El robo que La Madre de los Beatles convirtió en una idea solidaria

El robo que La Madre de los Beatles convirtió en una idea solidaria

El estudio creativo lanza la edición limitada #MadrequéCoraje, inspirada en el día en el que un ladrón se llevó todo su material informático, y cuyos beneficios se destinarán a la ONG Fantasía Lagunillas

AMANDA SALAZARMálaga

El equipo del estudio creativo malagueño La Madre de los Beatles está más que acostumbrado a inventar nuevas ideas. Desde hace diez años, sus componentes no han parado de dar forma y color a campañas publicitarias e imágenes de marca. Pero ni por un segundo imaginaron lo que se les venía encima cuando una noche, un jueves del pasado mes de enero, la policía les llamó de madrugada preguntándoles si tenían una oficina en la céntrica calle Carretería. Un vecino había llamado alertando de actividades sospechosas en el edificio. Cuando llegaron al local, se echaron las manos a la cabeza. Se habían llevado absolutamente todo. Pero, lejos de venirse abajo, el suceso y, sobre todo, los mensajes de apoyo de amigos, clientes y hasta de otros estudios de la competencia, les han inspirado para sacar el lado positivo.

La agencia de diseño acaba de lanzar la edición limitada #MadrequéCoraje, una colección con pegatinas, ilustraciones, colgantes, gafas... «La idea es reírnos de lo que nos ha pasado y de paso donar lo recaudado a la labor que están haciendo con los niños de la zona en la ONG Fantasía Lagunillas», explica Cristina Rosón, una de las socias y fundadora de La Madre de los Beatles.
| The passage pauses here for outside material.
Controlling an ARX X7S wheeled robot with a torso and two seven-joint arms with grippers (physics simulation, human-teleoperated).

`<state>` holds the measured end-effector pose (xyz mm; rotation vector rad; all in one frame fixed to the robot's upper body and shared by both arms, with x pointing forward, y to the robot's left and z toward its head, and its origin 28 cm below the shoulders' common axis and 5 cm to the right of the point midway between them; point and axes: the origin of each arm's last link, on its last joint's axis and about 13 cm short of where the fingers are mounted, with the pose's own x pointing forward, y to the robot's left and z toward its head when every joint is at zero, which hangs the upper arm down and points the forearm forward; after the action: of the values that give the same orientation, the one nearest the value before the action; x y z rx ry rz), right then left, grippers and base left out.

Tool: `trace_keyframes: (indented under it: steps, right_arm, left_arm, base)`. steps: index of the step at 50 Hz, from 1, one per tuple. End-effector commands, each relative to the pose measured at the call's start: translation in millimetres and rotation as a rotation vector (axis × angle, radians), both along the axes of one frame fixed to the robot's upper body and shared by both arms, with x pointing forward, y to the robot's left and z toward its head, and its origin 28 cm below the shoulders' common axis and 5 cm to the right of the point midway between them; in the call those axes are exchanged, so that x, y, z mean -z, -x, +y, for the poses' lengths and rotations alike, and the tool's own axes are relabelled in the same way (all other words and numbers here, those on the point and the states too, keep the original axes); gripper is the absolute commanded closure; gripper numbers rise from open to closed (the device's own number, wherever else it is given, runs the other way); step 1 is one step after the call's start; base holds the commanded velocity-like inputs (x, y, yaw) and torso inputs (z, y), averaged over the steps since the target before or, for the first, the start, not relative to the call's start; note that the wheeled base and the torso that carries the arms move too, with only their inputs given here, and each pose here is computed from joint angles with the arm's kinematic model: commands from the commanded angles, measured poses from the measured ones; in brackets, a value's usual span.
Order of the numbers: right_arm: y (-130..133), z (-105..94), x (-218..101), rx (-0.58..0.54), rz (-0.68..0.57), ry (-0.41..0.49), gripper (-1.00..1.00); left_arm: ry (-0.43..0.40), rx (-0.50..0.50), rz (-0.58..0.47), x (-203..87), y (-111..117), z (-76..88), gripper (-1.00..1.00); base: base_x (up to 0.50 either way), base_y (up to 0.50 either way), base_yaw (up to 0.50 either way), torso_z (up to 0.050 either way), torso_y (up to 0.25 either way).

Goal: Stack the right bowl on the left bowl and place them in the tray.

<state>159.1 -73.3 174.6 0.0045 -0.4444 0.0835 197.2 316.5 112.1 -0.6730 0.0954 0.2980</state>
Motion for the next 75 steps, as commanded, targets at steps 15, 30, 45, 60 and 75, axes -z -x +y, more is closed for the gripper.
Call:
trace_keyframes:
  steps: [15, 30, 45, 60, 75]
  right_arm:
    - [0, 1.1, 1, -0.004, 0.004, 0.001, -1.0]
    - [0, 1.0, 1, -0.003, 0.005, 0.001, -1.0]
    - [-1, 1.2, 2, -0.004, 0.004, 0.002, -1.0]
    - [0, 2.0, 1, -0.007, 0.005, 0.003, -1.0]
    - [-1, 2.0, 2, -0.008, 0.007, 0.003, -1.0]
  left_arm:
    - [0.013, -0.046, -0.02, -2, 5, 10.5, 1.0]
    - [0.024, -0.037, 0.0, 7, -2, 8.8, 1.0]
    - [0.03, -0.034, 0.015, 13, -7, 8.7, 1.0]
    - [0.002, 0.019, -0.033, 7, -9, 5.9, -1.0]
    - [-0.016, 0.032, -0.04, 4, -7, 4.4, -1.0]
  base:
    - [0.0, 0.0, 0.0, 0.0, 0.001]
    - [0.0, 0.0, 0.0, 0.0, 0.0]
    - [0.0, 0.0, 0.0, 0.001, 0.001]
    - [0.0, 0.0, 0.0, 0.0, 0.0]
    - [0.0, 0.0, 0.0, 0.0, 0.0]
Para ello, han recibido el apoyo de muchos colaboradores que han querido participar en la iniciativa, dejándoles los artículos a precio de coste o con donaciones. Gafas Laveta o dibujos originales de Javier Calleja y Emmanuel Lafont para la ocasión son algunos de los artículos de esta iniciativa.

Y eso que remontar de aquel robo no fue fácil. «En el estudio tenemos una gran mesa de cuatro metros en la que trabajamos todos juntos, y esa noche cuando llegamos nos la encontramos totalmente vacía; se habían llevado ordenadores, servidores, discos duros, la cafetera y hasta una guitarra eléctrica que fue el último regalo que uno de nuestros compañeros recibió de su madre antes de que ella falleciera», detalla Cristina. «Pocos días después, mi socio Antonio Rayego y yo nos encontrábamos llorando en el Rastro, adonde habíamos acudido sin éxito a ver si localizábamos nuestros equipos», señala.

Un desfalco de unos 20.000 euros en equipos. Y lo peor es que no sabían si podrían recuperar gran parte del trabajo realizado durante todos estos años. «Cuando te pasa algo así es cuando te das cuenta de que no has hecho las cosas del todo bien; teníamos información subida a la nube, pero no todo. Ahora sí estamos dando más importancia al tema de seguridad, tanto de nuestro trabajo como de la oficina y me consta que muchos compañeros del sector le han visto las orejas al lobo y se están poniendo las pilas a raíz de lo que nos ha pasado porque se vieron muy identificados», lamenta. Por suerte, pudieron recuperar gran parte del material, cuyo rastro aún estaba en los correos electrónicos o por copias de los propios clientes.

Pero lo mejor, señala Cristina Rosón, fue sentir el cariño de la gente al contar la historia en las redes sociales. «Teníamos que explicarlo, porque eso iba a suponer retrasar algunas entregas; en el tiempo que hemos tardado en recuperarnos no hemos podido presentarnos a varios concursos, a pesar de que no hemos parado de trabajar, aunque haya sido con portátiles personales», afirma Cristina. Enseguida les llegaron mensajes de apoyo e incluso llamadas de personas que les ofrecían ordenadores que no estaban usando en ese momento. «Era un apoyo real, a pesar de todo fue super bonito», indica. «La gente que nos robó sin saberlo nos han dado una buena idea para celebrar de la mejor forma nuestro décimo aniversario y esta idea de #MadrequéCoraje se ha convertido en algo muy terapéutico; la idea es seguir con esta línea solidaria en el futuro», añade.